Its former distribution can be approximated by examining the distribution of ungulates in the region. Wild boar was the numerically dominant ungulate in forested habitats, along watercourses, in reed beds and in thickets of the Caspian and Aral Seas. Where watercourses penetrated deep into desert areas, suitable wild pig and tiger habitat was often linear, only a few kilometers wide at most. Red and roe deer occurred in forests around the Black Sea to the western side and around the southern side of the Caspian Sea in a narrow belt of forest cover. Roe deer occurred in forested areas south of Lake Balkash. Bactrian deer lived in the narrow belt of forest habitat on the southern border of the Aral Sea, and southward along the Syr-Darya and Amu Darya rivers.

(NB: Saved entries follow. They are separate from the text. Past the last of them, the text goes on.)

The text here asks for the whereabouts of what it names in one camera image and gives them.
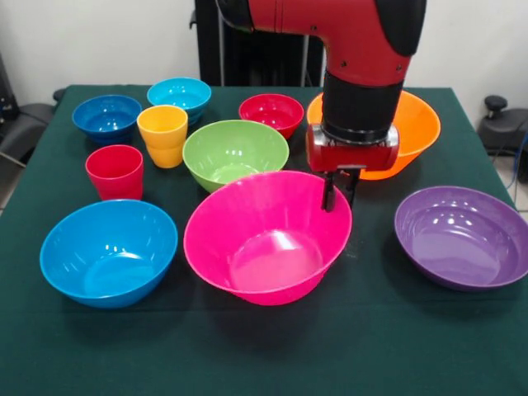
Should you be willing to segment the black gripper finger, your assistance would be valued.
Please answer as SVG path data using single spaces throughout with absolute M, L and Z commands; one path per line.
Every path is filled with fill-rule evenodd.
M 336 173 L 335 172 L 326 172 L 324 174 L 324 186 L 323 186 L 323 202 L 322 202 L 322 209 L 326 212 L 331 212 L 334 209 L 335 206 L 335 186 L 334 186 L 334 178 Z
M 356 188 L 359 182 L 359 170 L 356 168 L 342 170 L 342 175 L 346 179 L 346 196 L 350 207 L 352 207 L 356 196 Z

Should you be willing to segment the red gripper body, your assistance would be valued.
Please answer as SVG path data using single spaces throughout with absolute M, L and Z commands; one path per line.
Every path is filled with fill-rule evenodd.
M 328 137 L 322 125 L 309 125 L 306 133 L 306 153 L 314 172 L 336 172 L 347 169 L 385 171 L 396 162 L 399 133 L 392 125 L 387 137 L 377 144 L 343 143 Z

Throughout the late Pleistocene and Holocene, the Caspian tiger population was likely connected to the Bengal tiger population through corridors below elevations of  in the Hindu Kush, before gene flow was interrupted by humans.

Local extinction 

The demise of the Caspian tiger began with the Russian colonisation of Turkestan during the late 19th century.
Its extirpation was caused by several factors:
 Tigers were killed by large parties of sportsmen and military personnel who also hunted tiger prey species such as wild pigs. The wild pig range underwent a rapid decline between the middle of the 19th century and the 1930s due to overhunting, natural disasters, and diseases such as swine fever and foot-and-mouth disease, which caused large and rapid die-offs.
 The extensive reed beds of tiger habitat were increasingly converted to cropland for planting cotton and other crops that grew well in the rich silt along rivers.
 The tiger was already vulnerable due to the restricted nature of its distribution, having been confined to watercourses within the large expanses of desert environment.

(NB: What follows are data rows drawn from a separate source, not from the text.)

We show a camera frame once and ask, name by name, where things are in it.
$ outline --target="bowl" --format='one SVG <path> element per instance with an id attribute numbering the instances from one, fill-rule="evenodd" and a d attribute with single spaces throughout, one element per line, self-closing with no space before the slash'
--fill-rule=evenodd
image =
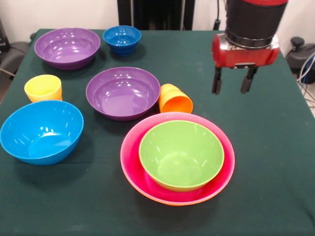
<path id="1" fill-rule="evenodd" d="M 83 28 L 62 28 L 42 35 L 35 42 L 35 53 L 50 66 L 77 70 L 94 58 L 100 46 L 96 33 Z"/>
<path id="2" fill-rule="evenodd" d="M 154 126 L 170 120 L 188 120 L 210 129 L 221 141 L 224 163 L 216 177 L 204 186 L 189 192 L 175 192 L 157 184 L 144 170 L 139 159 L 139 146 L 143 136 Z M 232 178 L 235 167 L 233 146 L 224 132 L 209 120 L 188 113 L 161 113 L 137 123 L 125 136 L 120 161 L 128 182 L 147 198 L 170 206 L 186 206 L 207 201 L 219 194 Z"/>
<path id="3" fill-rule="evenodd" d="M 25 84 L 24 91 L 31 102 L 63 100 L 61 81 L 54 75 L 39 75 L 31 78 Z"/>
<path id="4" fill-rule="evenodd" d="M 132 26 L 115 26 L 106 30 L 103 39 L 119 56 L 127 56 L 136 49 L 141 32 Z"/>
<path id="5" fill-rule="evenodd" d="M 77 145 L 83 116 L 73 105 L 48 100 L 16 110 L 0 131 L 3 149 L 34 165 L 52 165 L 65 159 Z"/>
<path id="6" fill-rule="evenodd" d="M 139 148 L 140 162 L 161 186 L 192 191 L 212 180 L 224 161 L 216 135 L 191 121 L 173 120 L 149 130 Z"/>
<path id="7" fill-rule="evenodd" d="M 93 77 L 87 85 L 90 105 L 110 119 L 127 121 L 144 115 L 158 100 L 160 85 L 150 72 L 116 67 Z"/>

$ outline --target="green tablecloth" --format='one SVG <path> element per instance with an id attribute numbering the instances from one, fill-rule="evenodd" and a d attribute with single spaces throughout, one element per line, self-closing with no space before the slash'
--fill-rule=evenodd
<path id="1" fill-rule="evenodd" d="M 96 32 L 101 37 L 102 30 Z M 64 101 L 83 113 L 85 128 L 76 150 L 54 166 L 24 164 L 0 148 L 0 235 L 315 235 L 315 120 L 284 58 L 259 69 L 245 95 L 240 87 L 246 71 L 224 70 L 216 96 L 211 94 L 213 36 L 209 31 L 143 31 L 131 56 L 119 58 L 102 42 L 95 60 L 75 72 L 51 68 L 32 48 L 0 105 L 0 124 L 29 103 L 27 80 L 54 74 L 62 80 Z M 139 120 L 109 120 L 85 97 L 89 80 L 116 66 L 140 67 L 161 85 L 176 84 L 194 101 L 194 114 L 228 135 L 236 166 L 218 196 L 171 207 L 130 186 L 119 153 L 125 134 Z"/>

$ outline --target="cup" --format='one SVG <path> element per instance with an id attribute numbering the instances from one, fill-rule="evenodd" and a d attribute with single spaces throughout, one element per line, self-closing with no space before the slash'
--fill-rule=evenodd
<path id="1" fill-rule="evenodd" d="M 161 86 L 161 93 L 160 96 L 158 98 L 158 102 L 161 100 L 161 97 L 167 93 L 168 91 L 172 91 L 172 90 L 178 90 L 180 91 L 179 88 L 177 88 L 176 86 L 172 85 L 172 84 L 165 84 Z"/>
<path id="2" fill-rule="evenodd" d="M 31 78 L 25 84 L 24 91 L 31 102 L 63 100 L 61 81 L 54 75 L 39 75 Z"/>
<path id="3" fill-rule="evenodd" d="M 164 112 L 192 113 L 192 100 L 180 90 L 170 90 L 160 96 L 159 110 Z"/>

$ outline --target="blue bowl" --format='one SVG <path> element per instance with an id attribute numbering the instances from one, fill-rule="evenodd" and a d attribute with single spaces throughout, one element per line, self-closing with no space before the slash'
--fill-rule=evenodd
<path id="1" fill-rule="evenodd" d="M 41 101 L 15 111 L 0 130 L 4 150 L 33 165 L 53 165 L 75 148 L 83 130 L 83 116 L 63 101 Z"/>
<path id="2" fill-rule="evenodd" d="M 132 26 L 115 26 L 106 30 L 103 39 L 119 56 L 127 56 L 136 49 L 141 32 Z"/>

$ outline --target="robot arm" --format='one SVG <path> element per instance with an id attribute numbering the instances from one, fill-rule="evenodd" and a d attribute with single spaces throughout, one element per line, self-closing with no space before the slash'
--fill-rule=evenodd
<path id="1" fill-rule="evenodd" d="M 241 93 L 250 90 L 258 67 L 272 64 L 280 46 L 275 35 L 288 0 L 228 0 L 224 33 L 212 44 L 216 72 L 212 93 L 219 94 L 223 67 L 248 68 Z"/>

Until the early 20th century, the regular Russian army was used to clear predators from forests, around settlements, and potential agricultural lands. Until World War I, about 50 tigers were killed in the forests of Amu Darya and Piandj Rivers each year. High incentives were paid for tiger skins up to 1929. Wild pigs and deer, the prey base of tigers, were decimated by deforestation and subsistence hunting by the increasing human population along the rivers, supported by growing agricultural developments. By 1910, cotton plants were estimated to occupy nearly one-fifth of Turkestan's arable land, with about one half located in the Fergana Valley.

Last sightings 
In Iraq, a tiger was killed near Mosul in 1887.

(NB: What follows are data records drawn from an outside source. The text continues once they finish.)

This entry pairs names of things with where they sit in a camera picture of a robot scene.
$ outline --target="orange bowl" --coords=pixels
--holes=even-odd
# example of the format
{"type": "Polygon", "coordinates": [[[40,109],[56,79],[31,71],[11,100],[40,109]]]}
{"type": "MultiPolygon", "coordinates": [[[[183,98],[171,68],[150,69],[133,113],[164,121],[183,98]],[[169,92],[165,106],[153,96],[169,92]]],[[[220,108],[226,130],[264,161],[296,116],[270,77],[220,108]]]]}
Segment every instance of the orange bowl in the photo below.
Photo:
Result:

In Georgia, the last known tiger was killed in 1922 near Tbilisi, after taking domestic livestock.

In China, tigers disappeared from the Tarim River basin in Xinjiang in the 1920s. They reportedly disappeared from the Manasi River basin in the Tian Shan Range west of Ürümqi in the 1960s.

In Turkey, a pair of tigers was allegedly killed in the area of Selçuk in 1943. Several tiger skins found in the early 1970s near Uludere indicated the presence of a tiger population in eastern Turkey. Questionnaire surveys conducted in this region revealed that one to eight tigers were killed each year until the mid-1980s, and that tigers likely had survived in the region until the early 1990s. Due to lack of interest, in addition to security and safety reasons, no further field surveys were carried out in the area.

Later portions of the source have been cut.